ECM protein mineralization is the final stage of osteoblast differentiation. Figure 7d shows the mineralization behavior of osteoblasts cultured on the different surfaces for 7 and 21 days, respectively. It can be seen that all samples had a certain function of promoting cell mineralization. With the extension of culture time, better cell mineralization can be achieved. Compared with the unmodified magnesium alloy, the modified magnesium alloy had better hydrophilicity and corrosion resistance as well as good bioactivities, which was conducive to cell adhesion and growth, thus promote the mineralization of cells in varying degrees. In particular, the mineralization of cells was significantly improved after heparin and BMP2 were loaded on the surface.

4 Conclusion

The complex of heparin and BMP2 was successfully loaded on the magnesium alloy surface after the immobilization of GOCS on 16-phosphonyl-hexadecanoic acid modified magnesium alloy surface, and a multifunctional bioactive coating was achieved. The surface coating can not only significantly increase the surface wettability, but also effectively enhance the corrosion resistance and reduce degradation rate in simulated physiological environment. Furthermore, the coating can effectively reduce the adhesion and activation of platelets, minimize the hemolysis rate of the magnesium alloy, and therefore significantly improve the anticoagulation.
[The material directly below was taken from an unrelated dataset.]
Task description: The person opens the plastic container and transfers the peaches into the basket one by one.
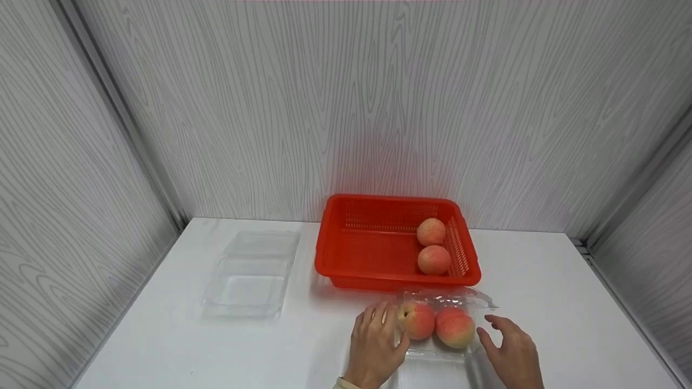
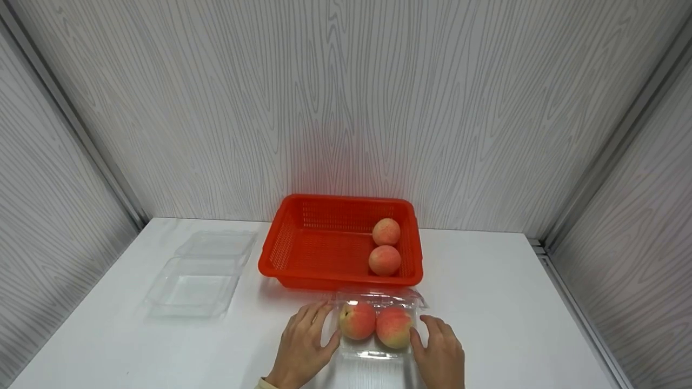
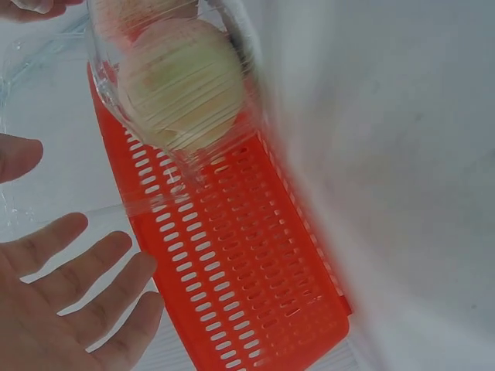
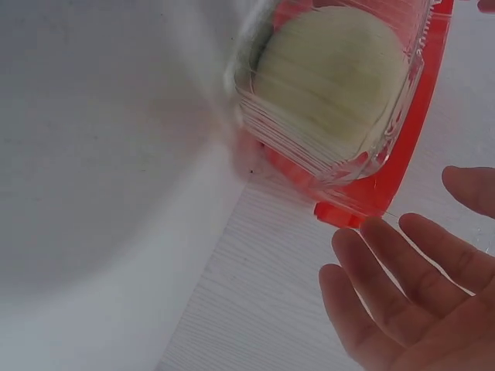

Due to the good cytocompatibility of GOCS and the osteogenic effect of BMP2, the coating can not only significantly promote the adhesion and proliferation of osteoblasts, but also obviously upregulate ALP and OCN expression and promote osteoblast mineralization. Therefore, the method of the present study provides a new strategy for surface modification of the magnesium alloy to simultaneously improve the corrosion resistance, blood compatibility, and osseointegration of magnesium alloy; it may expand the application of magnesium alloy in the bone implants.